W: Subject's weight [kg]
e, f, g, h: constant Equation (4) is a multiple regression equation of bone weight BMC obtained as a result of conducting a sample survey on a large number of subjects in advance, and constants e, f, g are measured by DXA. The bone weight BMC was determined by multiple regression analysis using three explanatory variables AGE, H, and W. For men, e = 2.13 ± 20%, f = 22.65 ± 20 %, G = 46.11 ± 20%, and for women, e = −11.37 ± 20%, f = 21.03 ± 20%, g = 20.98 ± 20% . On the other hand, the constant h is obtained from the difference between the average value of the left side of Expression (4) and the average value of the sum of the first to third terms on the right side.

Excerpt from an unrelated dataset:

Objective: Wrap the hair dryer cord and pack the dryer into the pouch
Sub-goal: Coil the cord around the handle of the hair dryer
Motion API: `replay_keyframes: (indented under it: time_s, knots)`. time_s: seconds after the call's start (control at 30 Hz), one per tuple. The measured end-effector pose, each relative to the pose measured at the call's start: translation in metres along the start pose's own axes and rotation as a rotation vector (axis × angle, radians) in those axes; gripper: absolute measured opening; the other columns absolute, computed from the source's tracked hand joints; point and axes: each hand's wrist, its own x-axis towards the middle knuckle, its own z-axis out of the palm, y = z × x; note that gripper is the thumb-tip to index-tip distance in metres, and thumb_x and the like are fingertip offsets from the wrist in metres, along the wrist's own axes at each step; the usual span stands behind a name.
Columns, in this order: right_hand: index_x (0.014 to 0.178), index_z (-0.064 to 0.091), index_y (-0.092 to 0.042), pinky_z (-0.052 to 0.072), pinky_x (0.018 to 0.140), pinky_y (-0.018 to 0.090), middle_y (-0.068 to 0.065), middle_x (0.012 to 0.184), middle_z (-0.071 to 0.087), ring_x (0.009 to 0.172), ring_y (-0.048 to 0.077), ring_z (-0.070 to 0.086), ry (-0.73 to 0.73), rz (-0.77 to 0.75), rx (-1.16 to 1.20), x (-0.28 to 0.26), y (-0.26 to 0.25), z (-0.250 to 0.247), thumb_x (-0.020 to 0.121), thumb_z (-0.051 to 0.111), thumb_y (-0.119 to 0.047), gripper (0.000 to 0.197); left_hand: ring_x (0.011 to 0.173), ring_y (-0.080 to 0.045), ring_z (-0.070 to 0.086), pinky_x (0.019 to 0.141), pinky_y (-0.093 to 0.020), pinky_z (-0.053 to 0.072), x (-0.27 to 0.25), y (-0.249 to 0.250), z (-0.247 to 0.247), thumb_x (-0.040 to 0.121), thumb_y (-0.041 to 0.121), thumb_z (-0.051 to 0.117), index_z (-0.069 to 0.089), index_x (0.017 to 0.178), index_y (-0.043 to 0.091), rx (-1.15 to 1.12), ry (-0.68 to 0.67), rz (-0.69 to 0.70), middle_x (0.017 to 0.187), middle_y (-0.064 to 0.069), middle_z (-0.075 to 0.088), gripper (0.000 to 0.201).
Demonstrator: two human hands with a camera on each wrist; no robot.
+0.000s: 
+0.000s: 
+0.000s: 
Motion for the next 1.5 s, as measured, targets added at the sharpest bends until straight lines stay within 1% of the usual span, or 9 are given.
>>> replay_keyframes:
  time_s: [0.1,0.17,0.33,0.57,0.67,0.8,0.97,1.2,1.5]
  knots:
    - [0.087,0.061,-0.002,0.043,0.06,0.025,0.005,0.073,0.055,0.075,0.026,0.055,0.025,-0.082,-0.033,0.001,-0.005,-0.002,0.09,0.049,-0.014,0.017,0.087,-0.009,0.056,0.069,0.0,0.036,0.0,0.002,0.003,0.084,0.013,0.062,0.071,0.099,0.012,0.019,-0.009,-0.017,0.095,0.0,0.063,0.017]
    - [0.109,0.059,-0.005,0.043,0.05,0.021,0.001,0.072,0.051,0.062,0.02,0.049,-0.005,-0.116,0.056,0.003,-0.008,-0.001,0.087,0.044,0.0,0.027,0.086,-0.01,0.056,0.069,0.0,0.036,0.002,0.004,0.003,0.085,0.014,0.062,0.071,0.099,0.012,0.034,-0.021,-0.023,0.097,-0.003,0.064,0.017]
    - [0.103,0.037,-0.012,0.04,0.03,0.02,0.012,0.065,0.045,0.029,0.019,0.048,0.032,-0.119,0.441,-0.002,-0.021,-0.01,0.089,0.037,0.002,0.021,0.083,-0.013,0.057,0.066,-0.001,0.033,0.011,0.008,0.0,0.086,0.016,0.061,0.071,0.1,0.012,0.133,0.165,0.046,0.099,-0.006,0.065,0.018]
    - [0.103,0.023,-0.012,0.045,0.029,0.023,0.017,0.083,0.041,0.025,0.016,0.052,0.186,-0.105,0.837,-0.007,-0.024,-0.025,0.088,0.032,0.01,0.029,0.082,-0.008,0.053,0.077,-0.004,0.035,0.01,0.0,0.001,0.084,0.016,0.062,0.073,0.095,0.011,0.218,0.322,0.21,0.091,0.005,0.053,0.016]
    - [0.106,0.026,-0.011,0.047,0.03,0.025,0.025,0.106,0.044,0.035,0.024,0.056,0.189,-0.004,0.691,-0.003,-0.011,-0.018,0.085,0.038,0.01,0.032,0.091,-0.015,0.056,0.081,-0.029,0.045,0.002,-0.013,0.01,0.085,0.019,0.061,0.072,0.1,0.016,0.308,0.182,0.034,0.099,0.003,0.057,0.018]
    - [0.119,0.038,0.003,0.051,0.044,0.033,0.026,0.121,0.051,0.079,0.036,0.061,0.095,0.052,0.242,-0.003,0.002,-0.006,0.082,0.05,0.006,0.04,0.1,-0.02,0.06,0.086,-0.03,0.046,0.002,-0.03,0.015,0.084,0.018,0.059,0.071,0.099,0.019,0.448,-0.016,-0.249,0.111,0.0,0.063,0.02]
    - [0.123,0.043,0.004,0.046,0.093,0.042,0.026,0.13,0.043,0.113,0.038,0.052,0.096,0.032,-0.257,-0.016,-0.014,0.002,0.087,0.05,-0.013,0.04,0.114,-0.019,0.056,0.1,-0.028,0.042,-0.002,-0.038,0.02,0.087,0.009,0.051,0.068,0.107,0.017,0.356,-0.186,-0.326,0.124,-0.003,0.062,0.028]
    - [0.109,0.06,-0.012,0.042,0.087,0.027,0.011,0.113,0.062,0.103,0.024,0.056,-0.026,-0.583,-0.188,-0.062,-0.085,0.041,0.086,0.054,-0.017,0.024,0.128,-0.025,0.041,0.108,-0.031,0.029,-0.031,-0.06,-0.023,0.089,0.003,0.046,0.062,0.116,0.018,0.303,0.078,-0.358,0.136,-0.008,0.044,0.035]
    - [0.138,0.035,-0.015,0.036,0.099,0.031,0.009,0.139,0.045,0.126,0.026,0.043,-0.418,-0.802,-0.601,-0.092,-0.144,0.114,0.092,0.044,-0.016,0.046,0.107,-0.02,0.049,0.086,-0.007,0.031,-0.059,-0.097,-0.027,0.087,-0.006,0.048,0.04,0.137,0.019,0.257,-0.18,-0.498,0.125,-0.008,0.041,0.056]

  The fat weight estimation subprogram is obtained under the control of the subject's body weight W input to the CPU 10 via the keyboard 8 and the deboning weight / fat weight estimation subprogram according to the algorithm described in the subprogram. Based on the bone removal weight / fat weight weight LEAN and the bone weight BMC under the control of the bone weight estimation subprogram, specifically, the fat weight FAT of the subject is estimated using Equation (5) To execute the process.

FAT = W− (LEAN + BMC) (5)
W: Subject's weight [kg]
LEAN: Bone weight and fat weight [kg] of the subject's body
BMC: Bone weight of subject [kg]

  In addition, the body fat percentage estimation subprogram, according to the algorithm described in the subprogram, the fat weight FAT estimated under the control of the fat weight estimation subprogram and the body weight input via the keyboard 8 Based on W, specifically, the process of calculating the body fat percentage% FAT of the subject is executed using Expression (6).

    % FAT = 100 FAT / W (6)

  The data area of the RAM 12 further includes a bioelectrical impedance storage area for storing the bioelectrical impedance of the subject obtained by the impedance calculation subprogram for each frequency, an admittance Y at frequency 0 (0), and an admittance at infinite frequency. An admittance storage area for storing Y (∞), a height data storage area for storing subject height data input via the keyboard 8, and an age data storage for storing the age of the subject input via the keyboard 8 The fat weight obtained by the area, the body weight data storage area for storing the body weight of the subject input via the keyboard 8, the bone removal weight / fat weight storage area, the BMC storage area, and the fat weight estimation subprogram Obtained by fat weight storage area to be stored and body fat percentage estimation subprogram Body fat rate storage area for storing the body fat ratio is set.

  The display 9 is composed of, for example, a liquid crystal display panel capable of color display, and input data from the keyboard 8, for example, the height of the subject, calculation results of the CPU 10, for example, bone removal weight / fat weight, fat weight, body Displays fat percentage, impedance trajectory, etc.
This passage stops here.